Others might fear that an inquiry would become a blame game: who got it wrong? That objection would be bizarre. What is science about, if not rigorous examination of its predictions and interventions in the face of empirical evidence? To gain reliable knowledge, scientists have to risk error all the time, especially in such a crisis where they are forced to make judgment calls in the face of incomplete and uncertain data. In such circumstances, there is no shame in mistakes.

All the same, there can be no avoiding the fact that the initial strategy, based on notions of herd immunity, was hideously mistaken, contrasted with much of the international advice, and was abandoned only after modelling showed what in retrospect seems the obvious conclusion: that the fatalities would be terrible. How did good scientists get things so wrong? (And how could it possibly be indecorous to ask?) How should we regard those few yet vocal scientists who continue to advocate such ideas in the face of all the evidence, lending dangerous support to libertarian ideologues? Why did some scientists (not just in the UK) pronounce with such misplaced confidence on uncertain questions such as the value of mask-wearing and the sources of viral transmission? To what extent was the scientific advice to government seduced into collusion?

These hard questions would be better asked and assessed by fellow scientists than by an inquiry already mired in politics. In the face of a political climate where no error, however obvious and grave, is admitted, science has an opportunity to demonstrate genuine accountability and fairness, which includes a readiness to accept responsibility.
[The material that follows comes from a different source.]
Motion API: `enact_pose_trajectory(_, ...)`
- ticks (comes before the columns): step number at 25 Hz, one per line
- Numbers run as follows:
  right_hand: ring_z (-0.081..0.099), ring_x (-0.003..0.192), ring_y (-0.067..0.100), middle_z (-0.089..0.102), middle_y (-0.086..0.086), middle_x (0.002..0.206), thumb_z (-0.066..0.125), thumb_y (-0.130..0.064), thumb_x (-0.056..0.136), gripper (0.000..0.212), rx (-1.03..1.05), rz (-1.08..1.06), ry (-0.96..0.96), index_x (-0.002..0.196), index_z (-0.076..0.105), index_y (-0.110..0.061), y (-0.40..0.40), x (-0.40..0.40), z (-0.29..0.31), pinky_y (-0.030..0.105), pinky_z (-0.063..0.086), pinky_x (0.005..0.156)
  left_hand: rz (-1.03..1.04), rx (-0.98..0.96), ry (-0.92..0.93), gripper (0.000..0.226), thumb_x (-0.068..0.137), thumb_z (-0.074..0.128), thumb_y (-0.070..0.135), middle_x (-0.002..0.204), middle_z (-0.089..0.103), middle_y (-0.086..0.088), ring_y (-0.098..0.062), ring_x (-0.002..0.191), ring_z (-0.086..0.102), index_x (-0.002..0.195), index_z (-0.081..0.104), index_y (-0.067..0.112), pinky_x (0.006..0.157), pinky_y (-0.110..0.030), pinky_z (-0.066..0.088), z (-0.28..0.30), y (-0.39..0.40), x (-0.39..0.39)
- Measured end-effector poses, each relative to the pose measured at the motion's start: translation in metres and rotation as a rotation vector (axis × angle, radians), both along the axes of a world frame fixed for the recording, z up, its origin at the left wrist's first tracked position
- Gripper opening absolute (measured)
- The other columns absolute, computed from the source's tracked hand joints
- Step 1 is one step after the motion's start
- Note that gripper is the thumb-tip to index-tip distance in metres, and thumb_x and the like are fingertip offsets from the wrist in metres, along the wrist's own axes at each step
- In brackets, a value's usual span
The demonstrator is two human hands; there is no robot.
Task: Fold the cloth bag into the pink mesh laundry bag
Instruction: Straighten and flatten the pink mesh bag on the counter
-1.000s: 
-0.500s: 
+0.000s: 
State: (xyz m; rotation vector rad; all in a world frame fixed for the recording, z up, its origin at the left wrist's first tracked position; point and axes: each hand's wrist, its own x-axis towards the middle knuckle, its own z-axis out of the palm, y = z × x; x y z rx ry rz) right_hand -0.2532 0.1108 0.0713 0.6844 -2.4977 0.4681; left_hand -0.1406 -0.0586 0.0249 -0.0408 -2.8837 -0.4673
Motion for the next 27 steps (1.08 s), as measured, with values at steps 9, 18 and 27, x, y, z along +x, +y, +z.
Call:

Besides, a scientific inquiry would be by no means just about the mistakes. There are real strengths and triumphs to be acknowledged. While the intense internationalism of modern science leaves the scientific community rightfully dismissive of nationalistic posturing, the British contribution to a safe and affordable vaccine that could be central to the global programme is something to celebrate. So, too, are the UK’s efforts to track emerging new viral variants by genomic analysis, thanks in particular to the Covid-19 Genomics Consortium. It would be an insult to all parties to parade such work as “world-beating” – but it is absolutely world-class, and deserves to be recognised as such.

At the start of the pandemic, chemistry Nobel laureate Jennifer Doudna told her colleagues: “We need to step up.” That goes for all scientists. With a vacuum of leadership, integrity and transparency in Westminster, the scientific community has an opportunity, indeed a duty, to demonstrate these qualities with a frank examination of how well it met this unprecedented challenge. Some of the answers might be uncomfortable – but we deserve to hear them.